— Action item —
Pull out every line with the word "that" from the entries below.

* * * * * * *

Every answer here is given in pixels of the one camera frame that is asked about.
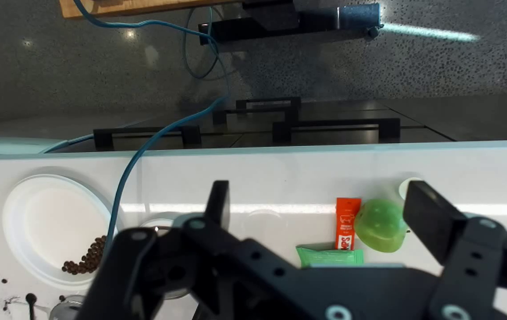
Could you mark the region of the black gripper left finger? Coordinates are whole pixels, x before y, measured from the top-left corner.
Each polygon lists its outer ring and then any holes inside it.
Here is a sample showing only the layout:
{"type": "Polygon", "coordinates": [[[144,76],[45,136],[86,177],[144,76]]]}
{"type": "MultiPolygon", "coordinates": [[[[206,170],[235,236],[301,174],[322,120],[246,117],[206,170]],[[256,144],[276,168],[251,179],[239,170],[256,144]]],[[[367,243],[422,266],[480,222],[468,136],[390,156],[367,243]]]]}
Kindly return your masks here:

* * * * * * *

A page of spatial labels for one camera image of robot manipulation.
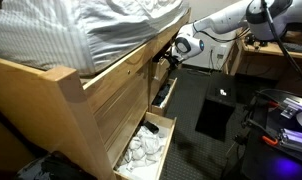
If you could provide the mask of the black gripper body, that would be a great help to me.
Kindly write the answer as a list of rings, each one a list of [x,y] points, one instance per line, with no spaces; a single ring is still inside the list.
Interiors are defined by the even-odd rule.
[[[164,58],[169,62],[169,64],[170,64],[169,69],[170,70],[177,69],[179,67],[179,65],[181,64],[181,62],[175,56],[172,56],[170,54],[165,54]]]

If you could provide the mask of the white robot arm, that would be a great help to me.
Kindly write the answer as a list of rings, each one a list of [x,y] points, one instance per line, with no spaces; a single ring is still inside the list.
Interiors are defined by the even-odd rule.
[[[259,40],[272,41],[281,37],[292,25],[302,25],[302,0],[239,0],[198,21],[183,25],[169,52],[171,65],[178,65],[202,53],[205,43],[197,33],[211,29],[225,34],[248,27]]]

* * * * * * *

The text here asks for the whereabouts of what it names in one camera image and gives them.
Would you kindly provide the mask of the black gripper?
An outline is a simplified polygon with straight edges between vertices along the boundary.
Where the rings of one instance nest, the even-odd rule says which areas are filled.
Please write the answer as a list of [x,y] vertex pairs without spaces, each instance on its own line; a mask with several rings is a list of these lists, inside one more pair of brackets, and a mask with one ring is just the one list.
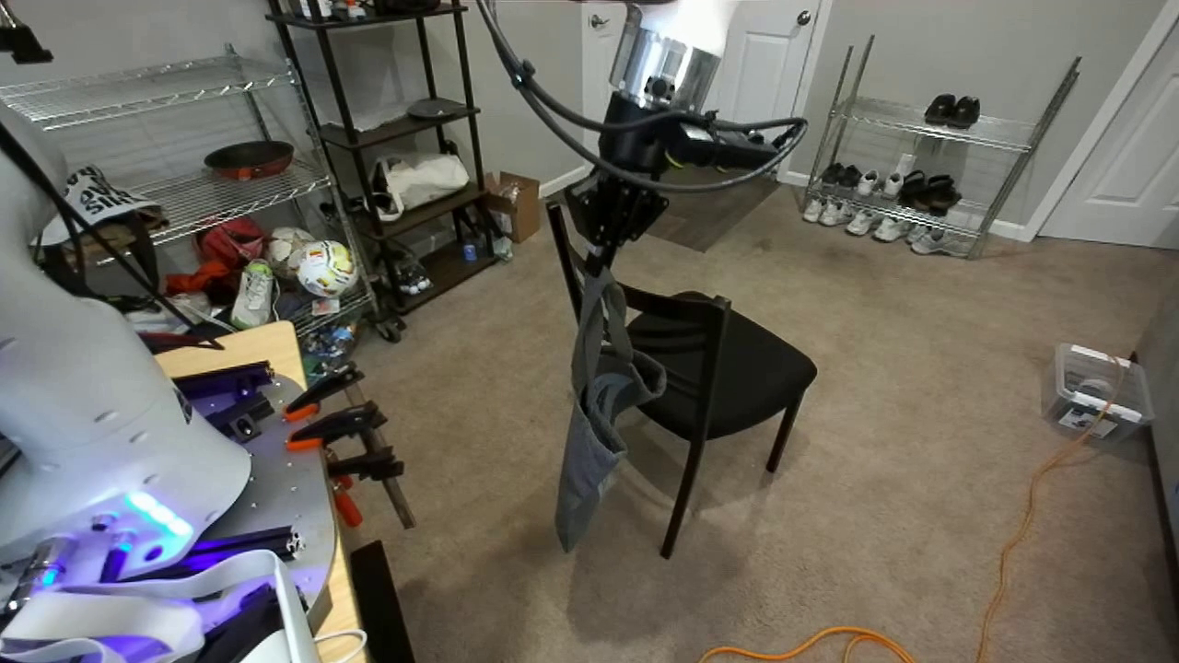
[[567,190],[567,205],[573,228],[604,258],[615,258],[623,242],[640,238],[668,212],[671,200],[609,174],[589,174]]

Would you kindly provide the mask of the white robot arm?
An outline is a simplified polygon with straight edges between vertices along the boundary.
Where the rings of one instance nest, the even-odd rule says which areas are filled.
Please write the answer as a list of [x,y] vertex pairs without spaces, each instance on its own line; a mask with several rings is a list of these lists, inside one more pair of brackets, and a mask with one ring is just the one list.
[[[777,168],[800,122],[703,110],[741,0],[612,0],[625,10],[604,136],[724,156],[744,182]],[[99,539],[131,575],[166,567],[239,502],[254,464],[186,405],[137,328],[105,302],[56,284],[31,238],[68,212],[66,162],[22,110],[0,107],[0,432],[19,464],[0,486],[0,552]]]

* * * * * * *

— Answer for the task —
Every answer here is given in pixels of the one camera frame that is asked about.
If you could provide the mask of the black gripper body, that would be a great help to me.
If you could provide the mask of the white robot arm, that would be a great help to me.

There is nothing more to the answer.